Patients who cannot meet their biological, psychological, developmental,
or social needs require nursing care. In addition, nurses regularly review
patients' ability to meet their own needs, set goals to support them,
intervene to help them execute self-care, and assess their ability to do so.
During an acute illness, a patient may require a nurse to bathe or feed
them, but as their condition improves, the nurse encourages them to do it
independently.
Madeleine Leininger predicted that nursing and health care will become
more worldwide in the 1950s. Her middle-range theory of cultural care
variation and universality combines anthropology and nursing (Alligood,
2014). Cultures' manifestations, processes, and patterns of human care
vary. Politics, society, and traditions are key elements affecting care and
determining patient health and sickness patterns. Consider the range of
patients and their nursing needs. The purpose of nursing care is to offer a
patient with culturally specific nursing care (Alligood, 2014). Nurses safely
incorporate patients' cultural customs, attitudes, and beliefs into a care
plan. It highlights the relevance of culture and its influence on patient
care, including health attitudes, family and community roles, and dietary
behaviors (Alligood, 2014).
Nursing has its own corpus of theoretical and experiential knowledge. You learn theory through
“reading, observing, or discussing” ideas (Alligood, 2014, p. 123). Theoretical knowledge
encourages thinking and broadens nursing scientific and practice knowledge. Experiential or
clinical knowledge is formed by nurses' clinical experience. Both sorts of expertise are required for
safe nursing care.
Nursing theories provide direction for nursing practice (McEwen and Wills, 2019). When you
practice theory-based nursing, you apply the principles of a theory to the delivery of nursing
interventions. Grand theories assist in shaping and defining your practice, while middle-range
theories improve nursing knowledge through nursing research. Practice theories assist you in
providing particular care for individuals and groups from varied populations and situations.
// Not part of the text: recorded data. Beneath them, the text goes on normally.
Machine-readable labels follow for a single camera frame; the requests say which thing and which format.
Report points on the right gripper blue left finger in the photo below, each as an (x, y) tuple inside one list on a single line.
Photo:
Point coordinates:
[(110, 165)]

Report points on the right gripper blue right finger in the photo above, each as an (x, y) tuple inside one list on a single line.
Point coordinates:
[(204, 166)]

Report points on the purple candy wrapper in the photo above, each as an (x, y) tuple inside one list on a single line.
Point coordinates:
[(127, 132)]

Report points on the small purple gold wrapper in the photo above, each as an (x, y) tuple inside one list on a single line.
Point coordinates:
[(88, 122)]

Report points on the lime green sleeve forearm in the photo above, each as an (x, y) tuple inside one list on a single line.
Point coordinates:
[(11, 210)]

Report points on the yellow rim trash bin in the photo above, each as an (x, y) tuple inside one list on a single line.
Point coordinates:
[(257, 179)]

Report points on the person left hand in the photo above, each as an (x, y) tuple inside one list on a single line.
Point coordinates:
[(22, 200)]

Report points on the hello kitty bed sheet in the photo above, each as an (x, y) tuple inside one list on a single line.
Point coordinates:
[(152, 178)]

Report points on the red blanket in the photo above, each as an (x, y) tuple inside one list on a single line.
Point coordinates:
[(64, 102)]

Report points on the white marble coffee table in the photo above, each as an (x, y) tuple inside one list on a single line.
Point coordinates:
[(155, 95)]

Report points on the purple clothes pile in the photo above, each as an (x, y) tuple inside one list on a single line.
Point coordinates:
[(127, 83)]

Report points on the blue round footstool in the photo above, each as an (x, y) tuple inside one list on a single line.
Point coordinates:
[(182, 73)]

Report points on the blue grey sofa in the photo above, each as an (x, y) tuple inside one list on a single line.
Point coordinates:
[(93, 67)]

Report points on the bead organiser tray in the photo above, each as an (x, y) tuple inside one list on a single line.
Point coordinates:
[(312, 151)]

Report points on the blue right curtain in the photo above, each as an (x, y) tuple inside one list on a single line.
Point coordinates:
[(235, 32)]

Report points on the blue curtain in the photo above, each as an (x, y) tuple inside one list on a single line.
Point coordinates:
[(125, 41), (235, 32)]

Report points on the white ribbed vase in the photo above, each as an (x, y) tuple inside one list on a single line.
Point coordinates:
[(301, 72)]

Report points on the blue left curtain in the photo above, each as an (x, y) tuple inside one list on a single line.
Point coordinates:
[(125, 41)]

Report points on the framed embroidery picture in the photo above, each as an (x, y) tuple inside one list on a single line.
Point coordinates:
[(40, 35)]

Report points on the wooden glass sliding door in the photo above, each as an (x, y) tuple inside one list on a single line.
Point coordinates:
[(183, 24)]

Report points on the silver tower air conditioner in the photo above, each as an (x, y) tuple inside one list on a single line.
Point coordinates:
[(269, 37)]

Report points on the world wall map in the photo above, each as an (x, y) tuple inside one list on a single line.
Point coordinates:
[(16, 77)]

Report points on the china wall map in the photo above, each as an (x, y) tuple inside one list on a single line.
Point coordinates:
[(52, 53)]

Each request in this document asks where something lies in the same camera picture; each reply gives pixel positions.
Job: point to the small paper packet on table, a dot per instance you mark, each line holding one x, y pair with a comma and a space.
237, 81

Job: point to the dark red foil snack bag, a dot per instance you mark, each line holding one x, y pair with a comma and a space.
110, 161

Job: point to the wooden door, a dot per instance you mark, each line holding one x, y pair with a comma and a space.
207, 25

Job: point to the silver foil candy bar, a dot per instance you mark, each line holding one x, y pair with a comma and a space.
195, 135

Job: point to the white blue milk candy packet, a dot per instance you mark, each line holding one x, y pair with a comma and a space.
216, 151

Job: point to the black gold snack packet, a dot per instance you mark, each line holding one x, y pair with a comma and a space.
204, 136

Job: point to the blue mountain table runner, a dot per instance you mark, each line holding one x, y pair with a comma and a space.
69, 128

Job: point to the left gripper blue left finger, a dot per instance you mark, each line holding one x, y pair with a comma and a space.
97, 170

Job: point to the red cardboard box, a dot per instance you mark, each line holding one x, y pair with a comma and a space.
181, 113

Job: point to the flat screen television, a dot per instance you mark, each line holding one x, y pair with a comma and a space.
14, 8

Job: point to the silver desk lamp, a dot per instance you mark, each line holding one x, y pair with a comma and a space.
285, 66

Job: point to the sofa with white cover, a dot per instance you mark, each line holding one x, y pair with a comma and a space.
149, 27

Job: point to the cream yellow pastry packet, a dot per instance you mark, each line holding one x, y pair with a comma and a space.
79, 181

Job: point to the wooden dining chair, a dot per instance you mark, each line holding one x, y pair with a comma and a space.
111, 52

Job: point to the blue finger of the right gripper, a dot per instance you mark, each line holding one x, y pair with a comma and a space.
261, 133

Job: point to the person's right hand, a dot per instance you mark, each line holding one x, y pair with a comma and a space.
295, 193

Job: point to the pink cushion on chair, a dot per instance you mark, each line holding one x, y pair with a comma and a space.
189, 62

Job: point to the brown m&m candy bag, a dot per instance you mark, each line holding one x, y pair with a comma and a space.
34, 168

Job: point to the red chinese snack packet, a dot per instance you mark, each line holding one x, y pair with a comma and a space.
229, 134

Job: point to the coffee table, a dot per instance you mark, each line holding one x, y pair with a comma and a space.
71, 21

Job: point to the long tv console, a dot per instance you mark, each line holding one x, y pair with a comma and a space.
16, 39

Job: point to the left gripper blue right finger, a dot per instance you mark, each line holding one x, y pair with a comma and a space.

The relationship between nursing theory and nursing research contributes to the development of
nursing's scientific knowledge base, which is then used in practice. As more research is completed,
nurses will gain a better understanding of the appropriate application of a theory to improve
patient care. The links between the components of a theory frequently assist in defining research
questions and determining the study's overall design.
THEORY GENERATING RESEARCH:
− In theory testing research theoretical statements are translated into questions and
hypothesis. It requires a deductive reasoning process.
− The interpretation determines whether the study supports are contradicts the propositional
statement.
− If a conceptual model is used as a theoretical framework for research, it is not theory
testing.
− Theory testing requires detailed examination of theoretical relationships.
KEY ELEMENTS
1. The components of a theory provide a foundation for knowledge for nurses to direct and
deliver nursing care.
2. Theories are dynamic and responsive to the changing environment in which we live.
3. The types of nursing theories include grand theories, middle-range theories, practice
theories, descriptive and prescriptive theories.
4. The integration of theory into practice leads to coordinated care delivery.
5. Nurses need a strong scientific knowledge base from nursing and other disciplines, such as
the biomedical, sociological, and behavioral sciences.
6. Grand and middle-range nursing theories can help you understand the practice of
nursing.
7. The relationship between theory and research builds the scientific knowledge base of
nursing, which is then applied to practice.